Work to complete » Write out exactly, and only, the lines below from the line with "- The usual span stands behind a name" through the line with "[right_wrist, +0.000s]"; pictures do not belong in the copy.

Recorded information »
+++

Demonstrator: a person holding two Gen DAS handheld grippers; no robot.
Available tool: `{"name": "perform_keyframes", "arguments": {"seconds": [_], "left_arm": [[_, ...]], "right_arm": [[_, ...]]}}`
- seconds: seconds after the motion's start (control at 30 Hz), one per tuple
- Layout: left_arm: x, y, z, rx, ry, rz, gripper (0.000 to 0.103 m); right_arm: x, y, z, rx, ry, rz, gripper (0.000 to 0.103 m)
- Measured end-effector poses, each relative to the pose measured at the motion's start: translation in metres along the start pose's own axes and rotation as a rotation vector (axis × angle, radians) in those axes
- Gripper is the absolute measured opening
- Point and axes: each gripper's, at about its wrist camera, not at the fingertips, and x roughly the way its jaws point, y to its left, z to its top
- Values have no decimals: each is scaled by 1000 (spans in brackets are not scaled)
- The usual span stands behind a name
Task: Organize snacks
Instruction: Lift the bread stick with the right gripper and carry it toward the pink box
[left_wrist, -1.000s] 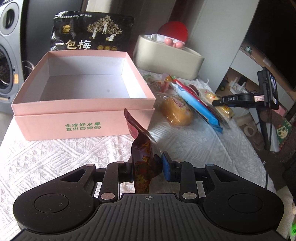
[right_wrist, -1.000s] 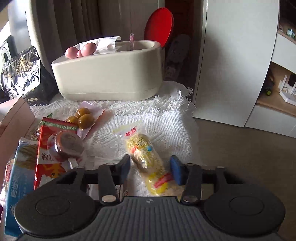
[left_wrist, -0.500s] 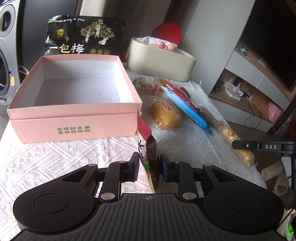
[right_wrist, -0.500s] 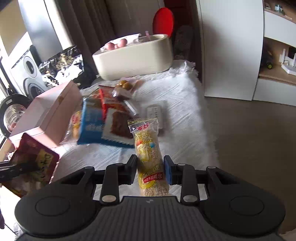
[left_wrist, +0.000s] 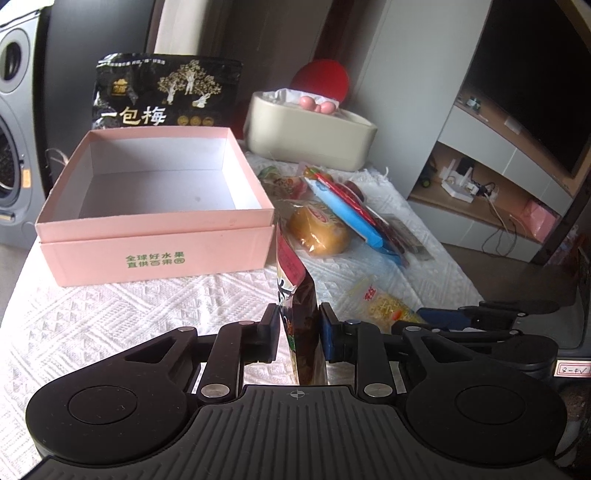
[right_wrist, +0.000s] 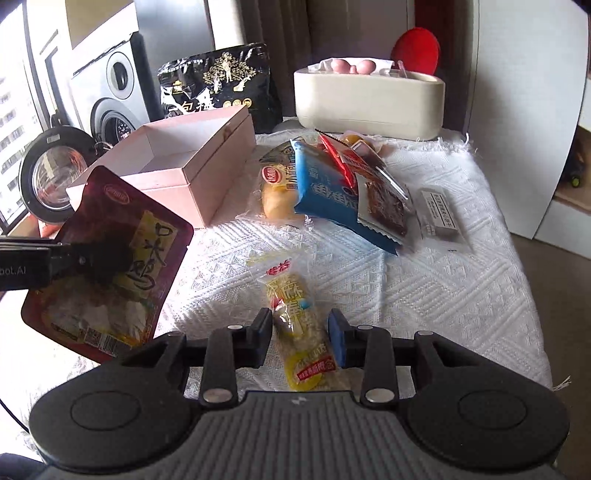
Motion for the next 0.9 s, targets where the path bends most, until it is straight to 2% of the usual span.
{"name": "perform_keyframes", "arguments": {"seconds": [0.07,0.13,0.3,0.5,0.77,0.9], "left_arm": [[1,-7,0,23,0,-8,26],[3,-14,0,50,3,-8,26],[9,-28,-1,96,20,-17,26],[17,-38,-7,140,39,-3,25],[15,-35,-3,133,33,8,25],[11,-22,1,94,25,47,25]], "right_arm": [[1,1,-3,-4,6,-12,45],[0,0,-6,-4,-2,-33,62],[-2,-1,-18,-54,-36,-121,75],[-3,-2,-26,-55,-52,-123,81],[-8,0,-29,-33,-44,-57,81],[-3,10,-26,10,-2,-103,81]]}}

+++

Solution to this task »
- The usual span stands behind a name
Task: Organize snacks
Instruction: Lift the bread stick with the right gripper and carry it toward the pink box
[left_wrist, -1.000s] 
[right_wrist, -1.000s] 
[left_wrist, -0.500s] 
[right_wrist, -0.500s] 
[left_wrist, +0.000s] 
[right_wrist, +0.000s] 

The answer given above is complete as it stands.